- [pdf] [supp]
Robust Unsupervised Domain Adaptation Through Negative-View Regularization
In the realm of Unsupervised Domain Adaptation (UDA), Vision Transformers (ViTs) have recently demonstrated remarkable adaptability surpassing that of traditional Convolutional Neural Networks (CNNs). Nevertheless, the patch-based structure of ViTs heavily relies on local features within image patches, potentially leading to reduced robustness when confronted with out-of-distribution (OOD) samples. To address this concern, we introduce a novel regularizer tailored specifically for UDA. By leveraging negative views, i.e. target-domain samples applied by negative augmentations, we make the learning process more intricate, thereby preventing models from taking shortcuts in spatial context recognition. We present a novel loss function, rooted in contrastive principles, to effectively distinguish between the negative views and original target samples.
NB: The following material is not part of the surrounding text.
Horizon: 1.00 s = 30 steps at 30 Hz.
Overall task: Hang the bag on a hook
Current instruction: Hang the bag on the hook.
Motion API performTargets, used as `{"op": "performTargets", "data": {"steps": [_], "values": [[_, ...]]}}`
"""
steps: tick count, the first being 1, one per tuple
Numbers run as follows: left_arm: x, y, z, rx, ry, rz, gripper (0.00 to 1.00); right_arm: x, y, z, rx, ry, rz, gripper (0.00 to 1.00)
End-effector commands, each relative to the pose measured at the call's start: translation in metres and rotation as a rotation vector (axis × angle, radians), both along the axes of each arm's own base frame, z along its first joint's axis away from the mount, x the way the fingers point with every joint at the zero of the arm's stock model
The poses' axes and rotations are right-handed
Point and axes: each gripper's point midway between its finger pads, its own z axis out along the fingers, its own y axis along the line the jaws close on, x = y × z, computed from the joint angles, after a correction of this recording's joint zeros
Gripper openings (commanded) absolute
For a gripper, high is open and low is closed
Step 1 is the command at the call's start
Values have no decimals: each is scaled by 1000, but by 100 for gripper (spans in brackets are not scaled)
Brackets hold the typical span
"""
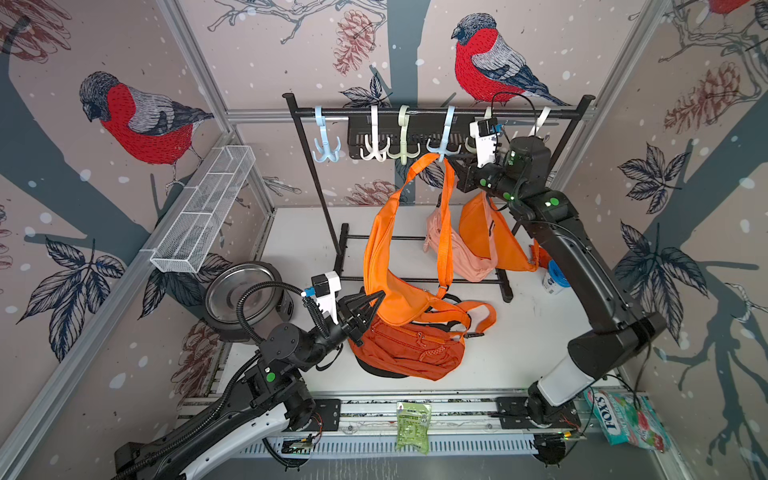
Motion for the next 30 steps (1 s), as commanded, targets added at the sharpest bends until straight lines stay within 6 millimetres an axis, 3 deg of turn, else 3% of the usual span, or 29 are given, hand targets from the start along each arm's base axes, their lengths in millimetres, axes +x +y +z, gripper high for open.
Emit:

By integrating this novel regularizer with existing UDA methodologies, we guide ViTs to prioritize context relationships among local patches, thereby enhancing the robustness of ViTs. Our proposed Negative View-based Contrastive (NVC) regularizer substantially boosts the performance of baseline UDA methods across diverse benchmark datasets. Furthermore, we release new dataset, Retail-71, comprising 71 classes of images commonly encountered in retail stores. Through comprehensive experimentation, we showcase the effectiveness of our approach on traditional benchmarks as well as the novel retail domain. These results substantiate the robust adaptation capabilities of our proposed method. Our method is implemented at our repository.